Fitting 5 folds for each of 80 candidates, totalling 400 fits

{'criterion': 'gini',
 'max_depth': 4,
 'max_features': 'sqrt',
 'n_estimators': 1500}

In [26]:
best_params = {'criterion': 'gini',
               'max_depth': 4,
               'max_features': 'sqrt',
               'n_estimators': 1500}

model = RandomForestClassifier(random_state=42, **best_params)
fit_predict_print_wp(model, train_x, train_y, test_x, test_y)

Accuracy: 54.40% (98/182)


This has given a small increase. Some hyperparameters are still at the border of the given values, so let's see if other values perform better:

In [28]:
def find_best_params(params, train_x, train_y):
    model = WinnerPredictor()
    groups = train_x["Test"]
    grid_model = GridSearchCV(model, params, cv=GroupKFold(n_splits=5), error_score="raise", verbose=1)
    grid_model.fit(train_x, train_y, groups=groups)
    return grid_model.best_params_

In [29]:
param_grid = {
    'n_estimators': [1500, 2000], # more estimators will always be better, but we want to remain computationally efficient
    'max_features': ['sqrt'],
    'max_depth': [2, 3, 4],
    'criterion': ['gini']
}

best_params = find_best_params(param_grid, train_x, train_y)
best_params

Fitting 5 folds for each of 6 candidates, totalling 30 fits


{'criterion': 'gini',
 'max_depth': 3,
 'max_features': 'sqrt',
 'n_estimators': 1500}

Fitting 5 folds for each of 6 candidates, totalling 30 fits

{'criterion': 'gini',
 'max_depth': 3,
 'max_features': 'sqrt',
 'n_estimators': 1500}

In [30]:
model = RandomForestClassifier(random_state=42, **best_params)
fit_predict_print_wp(model, train_x, train_y, test_x, test_y)
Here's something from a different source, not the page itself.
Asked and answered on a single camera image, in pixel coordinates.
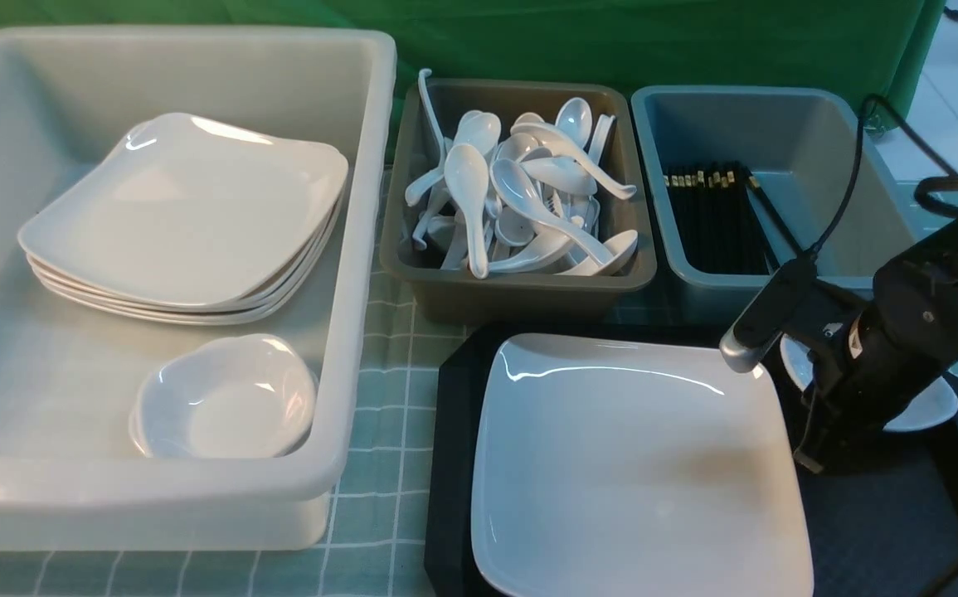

Accuracy: 55.49% (101/182)


More information about the different hyperparameters can be found [here](https://www.analyticsvidhya.com/blog/2020/03/beginners-guide-random-forest-hyperparameter-tuning/). Criterion is not listed on this site. This is just the split criterion, which determines on what attribute the tree should split.